Travailleurs détachés : "Même la Pologne a bougé sur cette question, parce qu'il y a un danger"

Jean Grosset, le 25 novembre 2013 à Paris. 
Jean Grosset, le 25 novembre 2013 à Paris.  (MARTIN BUREAU / AFP)

Jean Grosset, auteur, en 2015, d'un rapport sur les travailleurs détachés pour le CESE, a commenté lundi pour franceinfo la réforme de la directive sur les travailleurs détachés que les ministres du Travail européen discutent à Luxembourg.

Les ministres du Travail des pays de l'Union européenne se réunissent lundi 23 octobre à Luxembourg afin de trouver un accord sur la réforme de la directive sur les travailleurs détachés. Jean Grosset, auteur, en 2015, d'un rapport sur le sujet pour le Conseil économique, social et environnemental (CESE), a rappelé sur franceinfo que "la France propose de faire respecter une chose très simple : à travail égal, salaire égal."

franceinfo : à son origine, en 1996, cette directive ne posait aucun problème…

Jean Grosset : Non, tout d'abord parce qu'il y avait beaucoup moins de travailleurs détachés, et deuxièmement l'Europe n'était pas aussi vaste que maintenant. Enfin, à partir du moment où cette directive a été largement utilisée par un certain nombre de travailleurs et un certain nombre d'entreprises, on a pu voir des dysfonctionnements sur cette question des travailleurs détachés.

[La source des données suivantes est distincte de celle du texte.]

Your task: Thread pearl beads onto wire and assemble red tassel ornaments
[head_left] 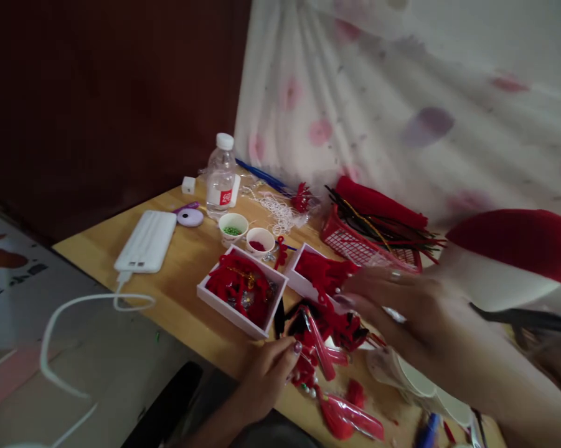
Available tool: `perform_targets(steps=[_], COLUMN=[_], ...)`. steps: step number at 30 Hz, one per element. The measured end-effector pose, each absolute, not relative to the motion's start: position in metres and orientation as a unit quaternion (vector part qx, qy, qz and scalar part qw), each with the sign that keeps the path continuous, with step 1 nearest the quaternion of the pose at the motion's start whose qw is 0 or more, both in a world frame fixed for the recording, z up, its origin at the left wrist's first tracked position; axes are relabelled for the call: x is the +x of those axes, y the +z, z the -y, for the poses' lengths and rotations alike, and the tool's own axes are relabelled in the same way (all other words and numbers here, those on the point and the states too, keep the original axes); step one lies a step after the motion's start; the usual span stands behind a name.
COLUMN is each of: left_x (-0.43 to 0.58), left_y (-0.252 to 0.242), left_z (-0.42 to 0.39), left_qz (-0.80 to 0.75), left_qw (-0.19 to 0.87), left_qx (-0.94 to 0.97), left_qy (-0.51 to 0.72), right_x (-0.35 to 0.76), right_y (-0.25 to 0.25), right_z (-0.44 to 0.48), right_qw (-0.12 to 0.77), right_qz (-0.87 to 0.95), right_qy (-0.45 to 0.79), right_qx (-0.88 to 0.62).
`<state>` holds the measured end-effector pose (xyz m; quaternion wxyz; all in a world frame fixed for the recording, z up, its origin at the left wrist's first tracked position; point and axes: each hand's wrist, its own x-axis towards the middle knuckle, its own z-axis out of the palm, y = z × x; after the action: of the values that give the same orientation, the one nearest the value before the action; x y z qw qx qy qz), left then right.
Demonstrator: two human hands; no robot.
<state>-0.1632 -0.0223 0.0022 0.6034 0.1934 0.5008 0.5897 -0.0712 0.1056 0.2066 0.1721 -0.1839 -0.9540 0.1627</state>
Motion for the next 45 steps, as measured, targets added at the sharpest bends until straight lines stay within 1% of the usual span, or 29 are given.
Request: perform_targets(steps=[1,2,5,7,10,13,15,18,21,26,31,38,43,45], left_x=[-0.164,-0.166,-0.168,-0.169,-0.170,-0.171,-0.171,-0.170,-0.169,-0.172,-0.171,-0.172,-0.174,-0.174], left_y=[0.003,0.004,0.006,0.006,0.007,0.007,0.006,0.004,0.004,0.003,-0.004,0.000,0.003,0.003], left_z=[0.020,0.019,0.016,0.016,0.016,0.016,0.016,0.016,0.017,0.018,0.019,0.019,0.020,0.021], left_qz=[-0.487,-0.475,-0.454,-0.444,-0.426,-0.415,-0.412,-0.408,-0.415,-0.433,-0.436,-0.416,-0.415,-0.419], left_qw=[0.611,0.616,0.617,0.616,0.619,0.634,0.645,0.654,0.657,0.655,0.631,0.619,0.616,0.616], left_qx=[0.209,0.225,0.241,0.247,0.272,0.271,0.260,0.255,0.245,0.256,0.294,0.295,0.307,0.309], left_qy=[0.589,0.587,0.596,0.602,0.601,0.593,0.588,0.584,0.581,0.563,0.571,0.597,0.595,0.592], right_x=[-0.098,-0.122,-0.179,-0.203,-0.222,-0.225,-0.223,-0.217,-0.206,-0.186,-0.192,-0.206,-0.178,-0.160], right_y=[0.203,0.197,0.169,0.148,0.126,0.117,0.117,0.122,0.129,0.130,0.107,0.084,0.094,0.103], right_z=[-0.109,-0.112,-0.118,-0.119,-0.122,-0.129,-0.135,-0.142,-0.141,-0.137,-0.145,-0.146,-0.152,-0.155], right_qw=[0.080,0.029,-0.089,-0.130,-0.160,-0.153,-0.153,-0.183,-0.206,-0.207,-0.158,-0.141,-0.073,-0.008], right_qz=[0.979,0.987,0.988,0.986,0.987,0.988,0.988,0.981,0.978,0.977,0.984,0.985,0.994,0.996], right_qy=[0.148,0.140,0.125,0.099,0.032,-0.006,-0.022,-0.037,-0.019,0.021,-0.027,-0.074,-0.079,-0.087], right_qx=[-0.115,-0.069,0.012,0.028,0.011,0.003,-0.018,-0.046,-0.038,-0.050,-0.076,-0.071,-0.034,0.034])
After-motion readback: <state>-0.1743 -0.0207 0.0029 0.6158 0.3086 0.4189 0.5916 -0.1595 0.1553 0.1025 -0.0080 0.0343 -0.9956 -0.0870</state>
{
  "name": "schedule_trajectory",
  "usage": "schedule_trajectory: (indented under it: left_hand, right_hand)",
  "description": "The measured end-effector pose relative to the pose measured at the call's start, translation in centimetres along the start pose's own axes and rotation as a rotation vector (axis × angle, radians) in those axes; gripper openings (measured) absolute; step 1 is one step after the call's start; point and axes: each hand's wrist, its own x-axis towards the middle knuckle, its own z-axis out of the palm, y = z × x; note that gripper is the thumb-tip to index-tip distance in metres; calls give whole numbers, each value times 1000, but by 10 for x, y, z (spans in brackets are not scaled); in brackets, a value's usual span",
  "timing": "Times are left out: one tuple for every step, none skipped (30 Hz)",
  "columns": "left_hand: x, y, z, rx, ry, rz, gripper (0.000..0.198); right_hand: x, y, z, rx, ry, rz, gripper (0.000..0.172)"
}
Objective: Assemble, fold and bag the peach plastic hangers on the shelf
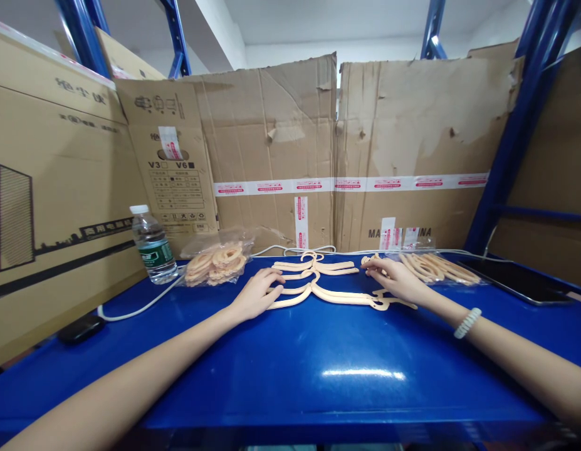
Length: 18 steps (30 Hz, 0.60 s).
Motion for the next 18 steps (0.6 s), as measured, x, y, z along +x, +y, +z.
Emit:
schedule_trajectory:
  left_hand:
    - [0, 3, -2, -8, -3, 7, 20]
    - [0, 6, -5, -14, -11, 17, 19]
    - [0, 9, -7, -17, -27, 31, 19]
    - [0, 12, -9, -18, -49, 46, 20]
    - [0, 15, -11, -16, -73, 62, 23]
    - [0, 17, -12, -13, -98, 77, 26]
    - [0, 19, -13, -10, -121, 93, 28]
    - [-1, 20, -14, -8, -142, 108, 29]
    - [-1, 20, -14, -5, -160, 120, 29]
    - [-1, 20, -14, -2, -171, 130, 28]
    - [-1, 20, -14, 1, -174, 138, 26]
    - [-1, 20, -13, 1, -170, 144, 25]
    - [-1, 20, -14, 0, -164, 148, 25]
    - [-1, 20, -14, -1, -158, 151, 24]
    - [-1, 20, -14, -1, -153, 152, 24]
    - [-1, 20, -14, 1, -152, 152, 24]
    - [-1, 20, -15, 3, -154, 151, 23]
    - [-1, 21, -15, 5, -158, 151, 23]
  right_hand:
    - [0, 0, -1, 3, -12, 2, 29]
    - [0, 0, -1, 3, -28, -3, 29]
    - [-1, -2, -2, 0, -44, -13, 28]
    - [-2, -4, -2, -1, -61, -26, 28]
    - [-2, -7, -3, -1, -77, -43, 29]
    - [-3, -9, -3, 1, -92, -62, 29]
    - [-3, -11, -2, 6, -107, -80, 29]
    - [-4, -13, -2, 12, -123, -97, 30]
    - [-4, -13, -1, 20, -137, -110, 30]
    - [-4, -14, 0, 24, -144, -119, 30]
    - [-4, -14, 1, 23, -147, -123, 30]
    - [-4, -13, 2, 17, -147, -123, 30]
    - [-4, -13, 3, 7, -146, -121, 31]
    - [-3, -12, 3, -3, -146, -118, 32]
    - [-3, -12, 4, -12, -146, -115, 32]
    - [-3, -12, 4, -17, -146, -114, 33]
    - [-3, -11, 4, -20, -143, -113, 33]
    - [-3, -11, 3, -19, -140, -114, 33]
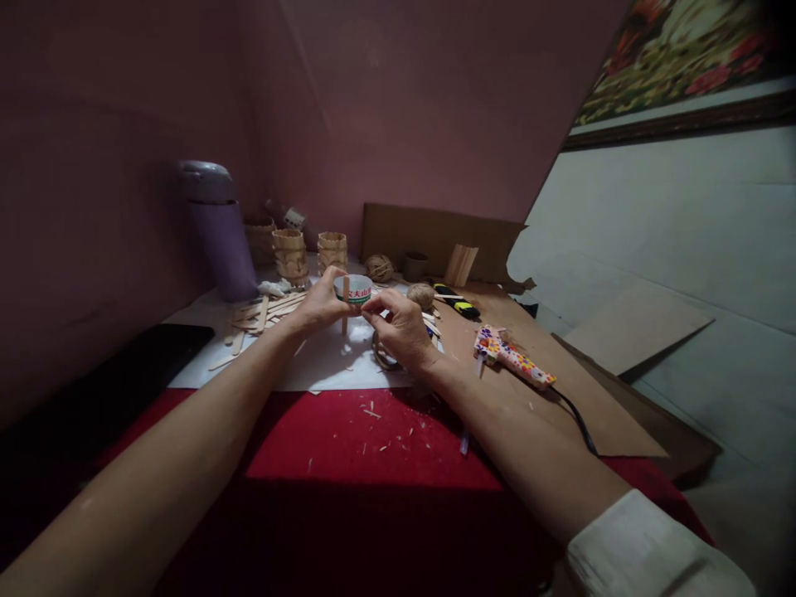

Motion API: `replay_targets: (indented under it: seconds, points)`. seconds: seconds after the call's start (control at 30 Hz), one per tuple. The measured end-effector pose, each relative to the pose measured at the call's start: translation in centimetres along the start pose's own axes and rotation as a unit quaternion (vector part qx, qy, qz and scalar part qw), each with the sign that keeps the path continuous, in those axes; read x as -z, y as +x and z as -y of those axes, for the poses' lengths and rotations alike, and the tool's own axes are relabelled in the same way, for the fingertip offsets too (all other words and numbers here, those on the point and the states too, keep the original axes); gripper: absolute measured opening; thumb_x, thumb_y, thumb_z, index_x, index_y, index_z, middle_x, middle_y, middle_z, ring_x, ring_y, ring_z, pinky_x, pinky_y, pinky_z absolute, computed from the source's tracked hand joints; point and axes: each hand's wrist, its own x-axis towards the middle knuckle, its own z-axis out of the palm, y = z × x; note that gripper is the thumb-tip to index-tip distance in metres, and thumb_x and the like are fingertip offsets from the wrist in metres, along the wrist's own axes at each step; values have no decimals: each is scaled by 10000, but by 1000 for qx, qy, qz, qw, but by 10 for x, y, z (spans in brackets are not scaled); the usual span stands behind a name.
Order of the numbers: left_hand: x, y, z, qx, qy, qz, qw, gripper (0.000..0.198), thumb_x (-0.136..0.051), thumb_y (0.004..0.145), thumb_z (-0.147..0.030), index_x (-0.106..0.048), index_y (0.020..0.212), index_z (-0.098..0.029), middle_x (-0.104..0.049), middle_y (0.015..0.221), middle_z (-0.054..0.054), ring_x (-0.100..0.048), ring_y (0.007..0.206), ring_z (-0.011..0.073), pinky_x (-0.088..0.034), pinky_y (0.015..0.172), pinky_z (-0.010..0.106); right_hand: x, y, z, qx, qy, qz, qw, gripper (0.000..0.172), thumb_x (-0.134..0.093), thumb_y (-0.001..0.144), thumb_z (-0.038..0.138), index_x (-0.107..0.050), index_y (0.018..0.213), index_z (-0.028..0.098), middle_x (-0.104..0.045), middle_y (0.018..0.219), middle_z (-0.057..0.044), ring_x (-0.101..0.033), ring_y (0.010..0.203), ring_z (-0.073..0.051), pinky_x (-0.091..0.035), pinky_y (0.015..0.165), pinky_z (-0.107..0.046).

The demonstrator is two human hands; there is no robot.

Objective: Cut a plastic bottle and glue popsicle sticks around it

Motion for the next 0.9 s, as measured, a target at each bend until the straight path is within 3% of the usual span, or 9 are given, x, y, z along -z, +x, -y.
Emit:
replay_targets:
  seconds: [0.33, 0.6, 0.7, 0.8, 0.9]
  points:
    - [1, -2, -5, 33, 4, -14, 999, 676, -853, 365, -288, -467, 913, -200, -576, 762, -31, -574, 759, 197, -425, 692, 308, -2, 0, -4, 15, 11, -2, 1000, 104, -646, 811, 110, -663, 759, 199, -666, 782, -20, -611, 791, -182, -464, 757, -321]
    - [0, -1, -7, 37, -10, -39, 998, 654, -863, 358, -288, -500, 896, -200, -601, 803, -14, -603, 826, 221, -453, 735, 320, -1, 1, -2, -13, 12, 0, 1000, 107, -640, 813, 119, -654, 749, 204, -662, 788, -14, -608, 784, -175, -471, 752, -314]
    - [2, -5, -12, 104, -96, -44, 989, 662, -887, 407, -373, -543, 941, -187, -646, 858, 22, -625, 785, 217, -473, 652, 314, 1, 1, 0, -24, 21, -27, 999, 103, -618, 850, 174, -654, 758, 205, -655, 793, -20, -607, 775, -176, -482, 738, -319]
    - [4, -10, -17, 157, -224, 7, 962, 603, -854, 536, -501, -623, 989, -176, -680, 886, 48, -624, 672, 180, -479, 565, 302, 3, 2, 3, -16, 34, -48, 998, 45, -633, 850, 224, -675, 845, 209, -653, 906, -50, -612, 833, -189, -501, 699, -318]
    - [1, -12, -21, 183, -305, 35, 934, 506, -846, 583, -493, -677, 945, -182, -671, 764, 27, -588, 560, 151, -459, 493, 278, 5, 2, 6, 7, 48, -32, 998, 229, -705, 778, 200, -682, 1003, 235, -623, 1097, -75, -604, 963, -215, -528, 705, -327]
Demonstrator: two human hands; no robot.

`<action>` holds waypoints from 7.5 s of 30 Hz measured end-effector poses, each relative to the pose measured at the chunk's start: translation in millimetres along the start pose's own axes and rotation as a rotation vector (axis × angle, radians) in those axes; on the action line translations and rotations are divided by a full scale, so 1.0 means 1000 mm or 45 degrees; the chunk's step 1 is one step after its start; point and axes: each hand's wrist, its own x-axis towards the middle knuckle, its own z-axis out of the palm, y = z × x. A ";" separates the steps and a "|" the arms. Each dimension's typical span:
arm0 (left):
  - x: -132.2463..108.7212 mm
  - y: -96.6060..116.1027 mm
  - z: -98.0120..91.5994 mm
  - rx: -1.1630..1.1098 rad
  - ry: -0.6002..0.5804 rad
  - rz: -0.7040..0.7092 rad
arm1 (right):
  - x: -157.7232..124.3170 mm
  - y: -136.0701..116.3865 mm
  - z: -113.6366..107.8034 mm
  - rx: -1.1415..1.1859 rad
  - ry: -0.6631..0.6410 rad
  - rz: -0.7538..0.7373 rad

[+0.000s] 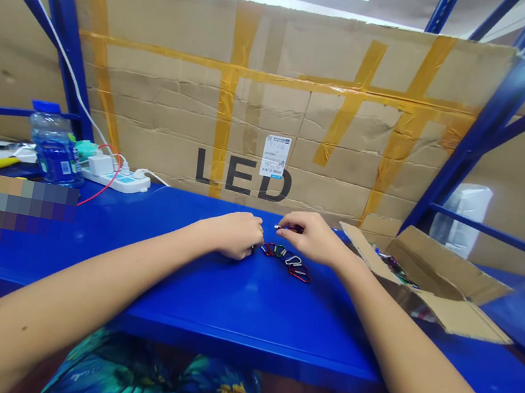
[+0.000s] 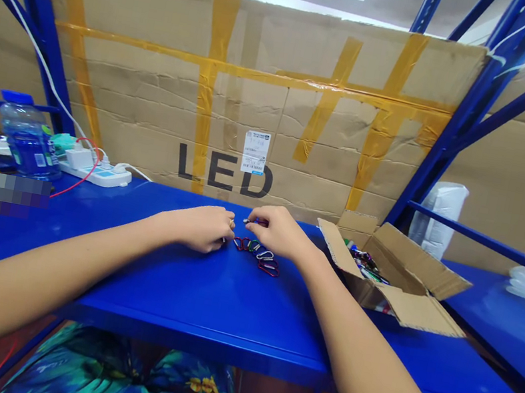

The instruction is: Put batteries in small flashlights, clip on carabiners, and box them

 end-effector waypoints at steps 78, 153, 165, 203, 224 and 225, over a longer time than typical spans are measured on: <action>-0.002 -0.006 0.005 -0.373 0.134 -0.121 | -0.008 -0.031 -0.002 -0.075 -0.808 0.292; -0.007 -0.032 0.005 -0.877 0.751 -0.365 | 0.004 -0.012 0.006 0.504 0.057 0.327; 0.000 -0.007 -0.004 -0.914 1.028 -0.283 | 0.004 -0.014 0.016 0.859 0.020 0.260; 0.006 -0.018 0.041 -0.069 0.261 -0.084 | 0.006 0.004 0.023 0.623 0.080 0.091; 0.003 -0.012 0.005 -0.689 0.580 -0.266 | 0.006 0.015 0.031 0.245 0.147 0.080; 0.003 -0.012 0.006 -0.663 0.583 -0.270 | 0.006 0.014 0.031 0.235 0.141 0.089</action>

J'aimerais rappeler ce que sont les travailleurs détachés : des hommes et des femmes qui viennent d'un pays d'Europe, qui peuvent travailler dans un autre pays d'Europe. Ce ne sont ni des travailleurs migrants, ni des travailleurs qui ont un titre de séjour particulier, mais ils peuvent, pour un travail très précis, avec une qualification précise, travailler dans une entreprise française, par exemple, leur employeur étant un employeur portugais, roumain, polonais... Il y a des règles précises, et c'est là que c'est intéressant de regarder quelles sont réellement leurs conditions de travail et leur contrat de travail.

Logiquement, ils sont payés au salaire français et les cotisations sociales correspondent au pays d'origine...

Les cotisations sociales correspondent au pays d'origine, mais, dès 1996, et surtout dès 2014, on a considéré que l'on pouvait éviter une concurrence déloyale en ajoutant aux salaires les choses suivantes : le salaire de la convention collective des pays d'accueil, un hébergement décent, des transports payés et la nourriture prise en charge. À partir de ce moment-là, vous avez un rééquilibrage qui se fait et les éléments d'irrégularité qui sont à la limite du travail illégal ont été faits sur les horaires de travail qui souvent n'étaient pas respectés, un hébergement qui était plus que contestable, un transport pas pris en charge et la nourriture non plus. La France propose de faire respecter une chose très simple, qui est un principe de l'Organisation internationale du travail : à travail égal, salaire égal, sur le même lieu de travail. Ce qui signifie que tout ce dont je viens de vous parler serait intégré : les salaires réels, les primes comprises, l'hébergement, la nourriture et le transport, tout ça devrait être respecté. Deuxième chose : que la coopération soit renforcée entre les États d'Europe, notamment en termes de contrôle. La coopération n'est également pas suffisante : s'il y a une coopération européenne, on vérifie si l'entreprise du travailleur détaché existe réellement, si ce n'est pas une boîte aux lettres, est-ce que les salariés sont réellement affiliés à un système de sécurité sociale ? Il y a 1 300 contrôles chaque mois en France qui regardent si les travailleurs détachés qui viennent en France sont en situation régulière.

Ces propositions françaises ont-elles des chances d'être validées, notamment par un pays comme la Pologne, qui y est très défavorable ?

Même la Pologne a bougé sur ces questions. Pas suffisamment, mais un peu, parce qu'il y a un danger. Une multiplication du travail illégal ou une concurrence déloyale impactent toutes les entreprises dans tous les pays. La France propose aussi la temporalité : travailleur détaché, ce n'est pas trop long, la proposition de la France est d'un an. Et, enfin, que le transport routier reste dans le cadre de la directive.